薬局事業から畑違いのホテル業に赤字覚悟の挑戦…大手には来てもらえず「それなら自分で。地域に必要」
「私は(産業医として)ドクターをしており、誰からも『ありがとう』としか言われたことがなかった。それがホテル建設、運営になると真逆で、何かあれば謝らないといけないサービス業だ。初めはきつかったが、とても勉強になった。また、開業後は『一平ちゃん、ありがとう』と建設に感謝してくれる地元の声を多くいただき、うれしかった」
――今後の目標は。
「宇佐市全体が活性化しないと建てた意味がない。

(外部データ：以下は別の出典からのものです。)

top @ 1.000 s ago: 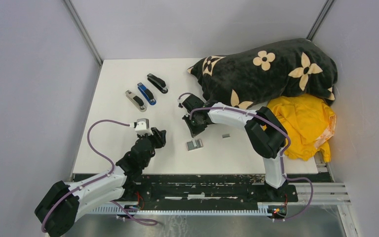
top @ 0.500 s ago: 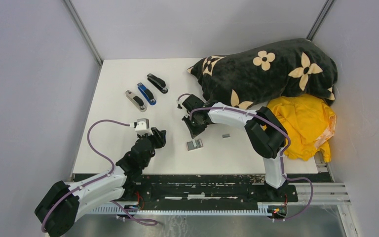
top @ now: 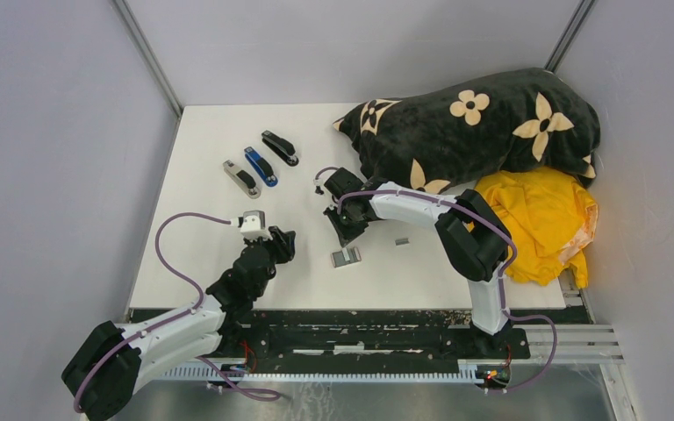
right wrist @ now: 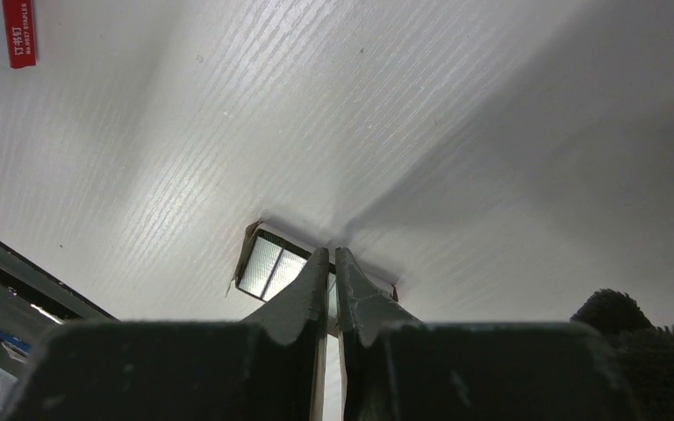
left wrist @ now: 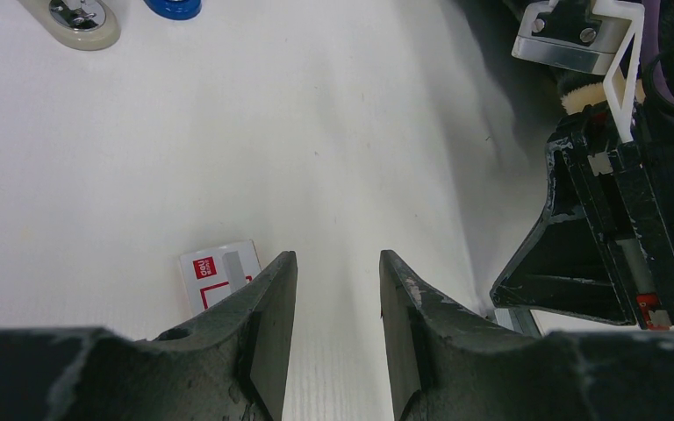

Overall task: Unload the staples from the stapler
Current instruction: Place the staple in the staple box.

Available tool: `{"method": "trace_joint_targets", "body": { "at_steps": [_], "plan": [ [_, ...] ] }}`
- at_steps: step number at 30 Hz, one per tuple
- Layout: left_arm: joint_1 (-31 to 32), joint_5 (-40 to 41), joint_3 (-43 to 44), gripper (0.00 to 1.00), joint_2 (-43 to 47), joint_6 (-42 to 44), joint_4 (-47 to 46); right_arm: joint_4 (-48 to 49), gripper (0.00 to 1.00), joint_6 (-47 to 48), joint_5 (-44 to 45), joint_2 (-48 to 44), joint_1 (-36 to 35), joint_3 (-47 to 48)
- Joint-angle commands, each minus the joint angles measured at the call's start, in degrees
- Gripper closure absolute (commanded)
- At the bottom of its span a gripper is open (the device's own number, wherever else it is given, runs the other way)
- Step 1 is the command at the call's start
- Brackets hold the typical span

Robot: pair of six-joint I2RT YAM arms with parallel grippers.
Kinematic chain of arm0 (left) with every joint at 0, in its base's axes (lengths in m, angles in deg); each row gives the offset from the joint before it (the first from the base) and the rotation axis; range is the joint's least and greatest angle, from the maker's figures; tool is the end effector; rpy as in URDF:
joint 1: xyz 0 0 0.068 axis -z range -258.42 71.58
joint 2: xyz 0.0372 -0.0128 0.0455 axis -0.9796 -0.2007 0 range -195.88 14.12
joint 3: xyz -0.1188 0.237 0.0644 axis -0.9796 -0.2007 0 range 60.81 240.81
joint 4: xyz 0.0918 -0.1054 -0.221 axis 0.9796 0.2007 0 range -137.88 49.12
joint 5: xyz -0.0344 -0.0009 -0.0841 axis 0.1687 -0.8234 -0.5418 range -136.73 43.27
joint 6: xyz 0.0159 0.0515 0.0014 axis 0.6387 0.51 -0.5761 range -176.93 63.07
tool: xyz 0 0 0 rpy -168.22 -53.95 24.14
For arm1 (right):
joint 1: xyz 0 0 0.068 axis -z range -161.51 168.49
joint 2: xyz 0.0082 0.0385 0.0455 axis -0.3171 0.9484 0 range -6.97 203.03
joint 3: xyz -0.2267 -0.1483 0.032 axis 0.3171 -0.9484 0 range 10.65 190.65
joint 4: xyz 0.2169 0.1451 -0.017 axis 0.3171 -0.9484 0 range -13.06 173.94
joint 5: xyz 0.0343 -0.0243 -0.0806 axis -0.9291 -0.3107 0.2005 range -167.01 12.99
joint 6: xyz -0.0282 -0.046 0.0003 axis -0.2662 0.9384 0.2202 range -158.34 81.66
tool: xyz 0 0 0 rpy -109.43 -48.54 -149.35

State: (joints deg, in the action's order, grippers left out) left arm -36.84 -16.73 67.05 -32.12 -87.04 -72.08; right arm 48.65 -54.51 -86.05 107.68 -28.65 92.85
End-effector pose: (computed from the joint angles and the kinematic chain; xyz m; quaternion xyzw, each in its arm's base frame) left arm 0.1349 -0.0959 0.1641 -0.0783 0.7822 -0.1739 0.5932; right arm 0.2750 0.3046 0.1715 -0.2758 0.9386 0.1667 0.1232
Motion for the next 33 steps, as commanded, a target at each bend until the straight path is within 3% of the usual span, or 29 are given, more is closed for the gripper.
{"method": "trace_joint_targets", "body": {
  "at_steps": [1, 33],
  "plan": [
    [-0.19, 1.91, 0.18, 0.53, 0.09, 2.07, -3.18, -0.04, 0.89, 1.03, -0.88, -1.92, -0.15, 0.25],
    [-0.19, 1.8, 0.1, 0.52, 0.41, 2.05, -3.13, 0.35, 0.89, 3.54, -5.87, -7.47, 0.78, -2.13]
  ]
}}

ホテルを中心に、地域が盛り上がっていくよう改善、工夫をしていきたい」
「宇佐神宮のある宇佐は神仏習合発祥の地。神も仏も共存共栄し、相手を尊重して受け入れ、仲良くするという土地柄だ。ぜひ多くの方に宇佐に泊まりに来てもらい、そうした雰囲気を感じ取ってほしい」
◆わたなべ・いっぺい=宇佐市四日市で生まれ育ち、ワタナベメディカルグループの副代表や宇佐商工会議所副会頭を務める。趣味はゴルフだが、ホテル建設の忙しさなどで最近、遠ざかっている。地元の四日市を愛し、「かつては東西本願寺の別院の門前町で栄えた。ホテルを拠点に町並みを回遊してほしい」と、にぎわいの復活を思い描いている。